Saskatchewan has received a total of 900 courses of the pill from federal supplies, with more expected to arrive in the future. The current supply has been distributed across the province at select pharmacies, with Indigenous Services Canada arranging access for First Nations and Metis communities.

The pill will be available beginning on Jan. 26, but patients eligible to receive the pill treatment will have to meet certain criteria, said public health.

Similar to monoclonal antibody treatment, Paxlovid will only be made available to residents over the age of 18 who are within five days of becoming symptomatic, after confirmation with a positive PCR or rapid test.

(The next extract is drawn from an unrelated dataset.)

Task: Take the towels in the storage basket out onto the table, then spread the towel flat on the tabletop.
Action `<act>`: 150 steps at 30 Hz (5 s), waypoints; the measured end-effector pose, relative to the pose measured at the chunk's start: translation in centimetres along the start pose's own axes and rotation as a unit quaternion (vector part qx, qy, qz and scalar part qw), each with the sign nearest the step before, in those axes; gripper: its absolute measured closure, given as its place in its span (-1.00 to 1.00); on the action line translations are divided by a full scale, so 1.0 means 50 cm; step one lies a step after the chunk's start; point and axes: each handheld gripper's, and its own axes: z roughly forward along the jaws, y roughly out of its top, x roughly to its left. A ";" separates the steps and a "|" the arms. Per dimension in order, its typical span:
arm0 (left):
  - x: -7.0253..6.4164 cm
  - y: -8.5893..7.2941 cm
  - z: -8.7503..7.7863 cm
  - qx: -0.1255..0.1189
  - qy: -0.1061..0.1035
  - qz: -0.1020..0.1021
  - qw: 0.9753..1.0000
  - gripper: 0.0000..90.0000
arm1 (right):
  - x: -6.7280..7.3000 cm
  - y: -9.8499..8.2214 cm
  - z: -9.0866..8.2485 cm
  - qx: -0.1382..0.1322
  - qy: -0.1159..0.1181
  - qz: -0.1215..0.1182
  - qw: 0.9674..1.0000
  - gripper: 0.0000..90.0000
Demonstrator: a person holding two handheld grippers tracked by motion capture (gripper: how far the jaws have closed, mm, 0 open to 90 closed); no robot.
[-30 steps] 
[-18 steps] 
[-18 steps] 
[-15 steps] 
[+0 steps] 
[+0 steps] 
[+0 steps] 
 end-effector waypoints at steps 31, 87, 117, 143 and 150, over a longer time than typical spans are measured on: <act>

High risk residents will also be able to access the treatment, including anyone who is immunocompromised, aged 55 or older and unvaccinated or has a medical condition that puts them at high risk and is unvaccinated.

Referrals for treatment will also only be issued through HealthLine 811, said public health, and not available through family physician clinics or pharmacies for request.

Public health noted that the new pill is not a substitute for vaccination, as its purpose is to treat mild to moderate COVID-19 rather than prevent infection before it occurs.

Officials continue to encourage vaccination as the best measure to protect against serious COVID-19 infection. 

A total of 14,129 first and second doses of vaccine were delivered across the province in the last week, said the province’s weekly data update.

As of Jan. 25, 79 per cent of eligible individuals over five years old are fully vaccinated, and 47 per cent of eligible residents have received a booster.

The province recorded 8,732 new cases of COVID-19 since Jan, 19, and 7,919 recoveries. 

The seven-day average of new cases is currently at 1,247, or 103.5 per 100,0000.

Another 16 individuals died from COVID-19 this week, and hospitalizations have risen to an all-time high of 291. Of those patients, 258 are receiving inpatient care and 33 are in an ICU unit.

The province continues to break down hospitalization data according to admittance reasons, noting that 112 individuals in inpatient care are due to a COVID-19 related illness and 120 are incidental COVID infections. Of ICU patients, 22 were admitted due to COVID-19 illness and five are incidental infections.

Three patients are currently in the children’s ICU for COVID-related illness.

The COVID-19 enforcement team issued a total of fifteen tickets and fines for violation of current public health orders between Jan. 10 and Jan. 17, including to thirteen individuals for failure to mask.

The Beacon Coffeehouse in Caronport and the Jug Bar and Grill in Eston also received a $14,000 fine each for failure to check for proof of vaccination or negative test.